After this I was wholly employed on shore, brewing spruce for the fleet. I had two and often three men under me to cut the spruce and firewood for my use. I was a man of some consequence even with the inhabitants, as I could make a present of a bottle of essence to them. They made presents of rum to me. I thus lived very happy, and on good terms with them.

Nothing surprised me more than the early marriage of the Newfoundland females. They have children at twelve years of age. I had some dealings with a merchant, and dined two or three times at his house. I inquired at him for his daughter, a pretty young woman whom I saw at table the first time. To my astonishment he told me she was his wife and the mother of three fine children.

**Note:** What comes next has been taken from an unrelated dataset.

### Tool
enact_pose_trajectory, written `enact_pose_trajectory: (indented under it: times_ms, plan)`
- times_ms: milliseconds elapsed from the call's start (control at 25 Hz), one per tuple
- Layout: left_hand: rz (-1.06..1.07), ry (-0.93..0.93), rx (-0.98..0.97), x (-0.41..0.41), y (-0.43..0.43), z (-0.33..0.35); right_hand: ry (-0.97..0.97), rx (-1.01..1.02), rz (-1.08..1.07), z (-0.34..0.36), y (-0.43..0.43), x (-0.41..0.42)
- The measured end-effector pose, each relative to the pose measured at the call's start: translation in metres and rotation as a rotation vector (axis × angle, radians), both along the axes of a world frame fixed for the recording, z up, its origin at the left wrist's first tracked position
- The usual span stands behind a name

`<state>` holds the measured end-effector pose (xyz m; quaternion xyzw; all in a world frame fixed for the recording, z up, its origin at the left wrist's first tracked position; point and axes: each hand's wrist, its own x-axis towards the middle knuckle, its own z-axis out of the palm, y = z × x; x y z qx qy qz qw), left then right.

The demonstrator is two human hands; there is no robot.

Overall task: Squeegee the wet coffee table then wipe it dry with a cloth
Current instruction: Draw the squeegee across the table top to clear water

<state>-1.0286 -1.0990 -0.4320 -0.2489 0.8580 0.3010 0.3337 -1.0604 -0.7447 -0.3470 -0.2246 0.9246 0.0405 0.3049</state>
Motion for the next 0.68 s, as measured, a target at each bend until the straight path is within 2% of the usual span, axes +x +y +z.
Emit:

In the winter, the cold on the Barrens, as the inhabitants call them, is dreadful. The Barrens are the spaces where there is no wood. Over these we must use our utmost speed to reach the woods. When once there, we are in comparative comfort; it is even warm among the trees. The thoughts of the Barrens again to be crossed is the only damp to our present enjoyment, as we are soon in a sweat from the exercise in cutting the wood.

When the snow first sets in it is necessary to remain at home until the weather clears up. Then the men put on their snow shoes, and three or four abreast thus make a path to the woods. In the middle of the day the sun hardens the path, and along these the wood is dragged upon sledges to the town by dogs. A person, not knowing the cause, would smile to see us urging on our dogs, ourselves pulling with one hand and rubbing our ears with the other. I am certain it would be a cure for tardiness of any kind to be forced to cross the Barrens in winter.

Numbers of the fishermen, who have gambled away their hard-won summer’s wages, are forced thus to earn their winter’s maintenance. At this time the greater part of the fishers were Irishmen, the wildest characters man can conceive. Gambling and every vice was familiar to them. Their quarrelling and fighting never ceased, and even murders were sometimes perpetrated upon each other. St Patrick’s day is a scene of riot and debauchery unequalled in any town in Ireland.

I saw them myself march in line past an unfortunate man who had been killed in one of their feuds, and each man that passed him gave the inanimate body a blow, at the same time calling him by a term of abuse, significant of the party he had belonged to. It was unsafe to carry anything after nightfall. I have been attacked and forced to fight my way more than once. The respectable inhabitants are thus kept under a sort of bondage to this riotous race.

In the summer I was much annoyed by the mosquitos and yellow nippers, a worse fly; for they bite cruelly. They make such a buzzing and noise at night I could not close an eye without my mosquito dose, that is, rum and spruce.